If only it were this easy, though. Doing just this put flickering dots in a few places in the scene on our test phones. Why? Because those phones were bad at math:

 /*
  * The Nexus 7 and the Moto X (and possibly many others) have
  * a buggy atan2 implementation that screws up when the numerator
  * (the first argument) is too close to zero. (The 1e-4 is carefully
  * chosen: 1e-5 doesn't fix the problem.
  */
 if (abs(direction.x) < 1e-4 * abs(direction.z))
   theta = 0.5*PI * (1.0 - sign(-1.0 * direction.z));
 if (abs(direction.y) < 1e-4 * length(direction.xz))
   phi = 0.0;

Now we just ask the GPU to find the pixel of the video corresponding to those coordinates:

 return texture2D(uSampler, vec2(mod(theta / (2.0*PI), 1.0), phi / PI + 0.5));
}

And now we have the silly incantation that makes this GLSL:

void main(void) {
 gl_FragColor = directionToColor(vDirection);
}

Now all we need to do is convince the GPU to call this code once per pixel with the appropriate vDirection value. We do this using this vertex shader:

attribute mediump vec2 aVertexPosition;
uniform mediump mat4 proj_inv;
varying mediump vec3 vDirection;
void main(void) {
  gl_Position = vec4(aVertexPosition, 1.0, 1.0);
  mediump vec4 projective_direction = proj_inv * gl_Position;
  vDirection = projective_direction.xyz / projective_direction.w;
}

This program runs a whopping four times per frame, once for each corner of the screen. aVertexPosition is the 2D position of that corner: (-1, -1), (-1, 1), (1, -1), or (1, 1). It then inverts the typical OpenGL/WebGL calculation: it multiplies by the inverse of the projection matrix to produce a vector pointing from the viewer’s eye through the vertex in question. If the viewer were looking in the -z direction while standing up straight so +y is up and +x is to the right, then the top-left corner (-1, -1) would produce the output vDirection ∝ (-1, -1, -1) [4]. If the viewer is looking in a different direction, vDirection will be the 3D coordinates of some point in the direction of the corner of the screen.

This is almost exactly the opposite of a conventional vertex shader. Normally a vertex shader takes the 3D coordinates of a vertex as input and spits out the location on the screen as output.

And that’s basically it. The GPU knows how to fill in our big rectangle by calling the fragment shader for each pixel.

The actual eleVR Player is more complicated, of course. It has to load video files, figure out which way you’re facing, draw a user interface, give keyboard controls for testing on a desktop or laptop without a headset, etc.

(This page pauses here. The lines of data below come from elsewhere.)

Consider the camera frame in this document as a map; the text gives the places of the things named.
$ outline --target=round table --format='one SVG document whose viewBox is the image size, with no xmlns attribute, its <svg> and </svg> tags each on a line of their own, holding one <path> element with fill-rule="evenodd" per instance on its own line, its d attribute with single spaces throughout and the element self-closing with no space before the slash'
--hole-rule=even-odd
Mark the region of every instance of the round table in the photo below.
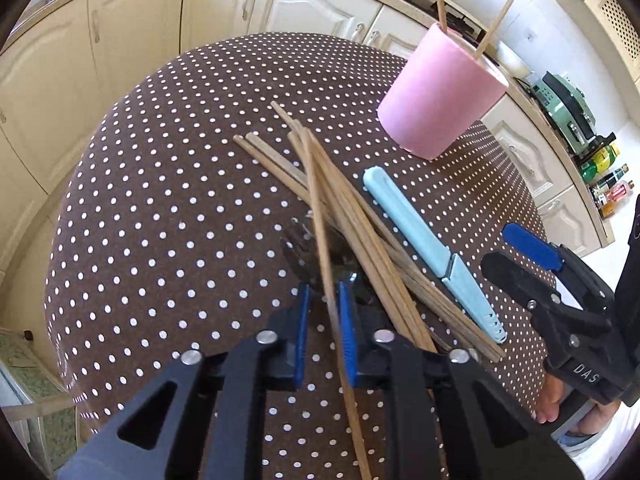
<svg viewBox="0 0 640 480">
<path fill-rule="evenodd" d="M 109 111 L 68 185 L 45 301 L 60 373 L 94 431 L 181 352 L 226 351 L 294 304 L 298 279 L 279 240 L 308 208 L 232 141 L 259 132 L 299 164 L 271 100 L 315 131 L 357 188 L 366 168 L 383 166 L 468 263 L 508 332 L 507 357 L 487 368 L 532 408 L 544 345 L 529 314 L 482 277 L 479 263 L 503 248 L 534 268 L 505 247 L 500 231 L 516 221 L 543 236 L 542 222 L 481 122 L 431 162 L 386 136 L 376 107 L 403 65 L 329 36 L 245 36 L 177 57 Z M 268 397 L 265 478 L 359 478 L 332 347 L 328 317 L 316 306 L 302 389 Z M 382 396 L 357 392 L 357 401 L 372 474 L 383 476 Z"/>
</svg>

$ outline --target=pink cup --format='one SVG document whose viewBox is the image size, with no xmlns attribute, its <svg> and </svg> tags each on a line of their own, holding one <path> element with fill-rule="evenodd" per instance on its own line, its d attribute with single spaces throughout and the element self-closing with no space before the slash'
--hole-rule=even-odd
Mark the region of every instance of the pink cup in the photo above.
<svg viewBox="0 0 640 480">
<path fill-rule="evenodd" d="M 502 97 L 509 84 L 454 32 L 432 25 L 378 107 L 380 124 L 402 148 L 436 158 Z"/>
</svg>

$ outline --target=cabinet handle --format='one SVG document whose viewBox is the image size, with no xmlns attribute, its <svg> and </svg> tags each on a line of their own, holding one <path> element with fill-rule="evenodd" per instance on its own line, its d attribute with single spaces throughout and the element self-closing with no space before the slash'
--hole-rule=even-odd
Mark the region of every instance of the cabinet handle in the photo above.
<svg viewBox="0 0 640 480">
<path fill-rule="evenodd" d="M 98 28 L 98 11 L 91 13 L 91 23 L 94 28 L 94 43 L 100 43 L 100 29 Z"/>
<path fill-rule="evenodd" d="M 558 206 L 560 205 L 562 201 L 560 199 L 556 199 L 554 200 L 551 205 L 549 207 L 546 208 L 546 210 L 542 213 L 540 213 L 540 216 L 547 216 L 549 214 L 551 214 L 553 211 L 555 211 L 556 208 L 558 208 Z"/>
<path fill-rule="evenodd" d="M 367 46 L 373 46 L 373 44 L 376 43 L 379 37 L 380 37 L 380 33 L 377 30 L 374 30 L 371 33 L 371 36 L 369 36 L 369 39 L 365 40 L 364 44 Z"/>
<path fill-rule="evenodd" d="M 244 4 L 242 4 L 242 20 L 245 22 L 249 17 L 249 13 L 246 10 L 246 6 L 249 4 L 249 0 L 244 0 Z"/>
<path fill-rule="evenodd" d="M 358 23 L 356 25 L 356 30 L 354 31 L 352 37 L 351 37 L 351 41 L 356 41 L 356 39 L 358 38 L 358 36 L 360 35 L 360 33 L 364 30 L 364 23 Z"/>
<path fill-rule="evenodd" d="M 509 145 L 509 151 L 511 153 L 513 153 L 513 156 L 516 158 L 516 160 L 520 163 L 521 166 L 523 166 L 525 168 L 525 170 L 529 171 L 529 173 L 531 174 L 531 176 L 535 176 L 536 172 L 533 170 L 532 167 L 530 167 L 525 161 L 524 159 L 520 156 L 520 153 L 518 152 L 518 149 L 513 145 L 510 144 Z"/>
</svg>

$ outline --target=blue rubber tip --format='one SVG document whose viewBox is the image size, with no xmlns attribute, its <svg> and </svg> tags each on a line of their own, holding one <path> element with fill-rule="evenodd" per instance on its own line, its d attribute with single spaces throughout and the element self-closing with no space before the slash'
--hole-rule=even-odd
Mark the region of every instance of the blue rubber tip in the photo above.
<svg viewBox="0 0 640 480">
<path fill-rule="evenodd" d="M 308 285 L 301 285 L 298 287 L 298 297 L 300 298 L 300 324 L 298 325 L 298 336 L 296 337 L 296 352 L 294 357 L 294 381 L 296 383 L 296 389 L 302 387 L 302 379 L 305 376 L 306 332 L 311 300 L 311 289 Z"/>
<path fill-rule="evenodd" d="M 353 319 L 351 318 L 351 290 L 345 282 L 338 284 L 338 310 L 340 313 L 340 333 L 344 351 L 344 367 L 349 384 L 355 387 L 358 373 L 358 350 L 356 347 Z"/>
<path fill-rule="evenodd" d="M 543 269 L 554 271 L 562 269 L 562 259 L 558 252 L 521 225 L 516 223 L 505 225 L 502 229 L 502 239 Z"/>
</svg>

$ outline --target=bottle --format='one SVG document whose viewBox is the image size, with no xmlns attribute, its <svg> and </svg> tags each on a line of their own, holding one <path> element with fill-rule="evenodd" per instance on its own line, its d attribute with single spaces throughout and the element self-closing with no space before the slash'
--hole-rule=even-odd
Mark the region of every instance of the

Oh, one last thing. As plenty of people have mentioned in the past, the equirectangular projection is a terrible way to store spherical video. Look at that fragment shader’s math: we’re computing two arctangents for each pixel. Transcendental functions are slow. There are plenty of better solutions. My personal favorite is a cube map: rather than trying to flatten an imaginary sphere into a 2D video file, pretend you’re looking out from the center of a large cube and store the video for each of the six faces. This avoids any nasty transcendental math and, even better, WebGL and OpenGL have built-in support for cube maps. Also, cube maps cover a similar amount of viewing angle on each pixel, so you’re not wasting space storing absurd amounts of detail near the top and bottom of the scene like you do with an equirectangular projection.

-Andy

 

[1] I wrote the shaders, and I did a bunch of testing on my crappy phone. Andrea Hawksley did pretty much everything else. Her phone was much less crappy than mine, but, being an iPhone in 2014, it was a lost cause.

[2] Making the video is a whole complicated subject involving stitching, panoramic twist, interesting geometry, and trying to make the inevitable artifacts as unobtrusive as possible. eleVR has some great blog posts about the subject. Playing the video back is much simpler.

[3] My test phone was an original Moto X. That was more like low-to-mid-range 2013.

[4] Depending on how the projection matrix was set up, it could be anything proportional to that. After all, it’s just a vector pointing somewhere, so the length doesn’t matter. I didn’t worry about normalization at all while working on the shaders.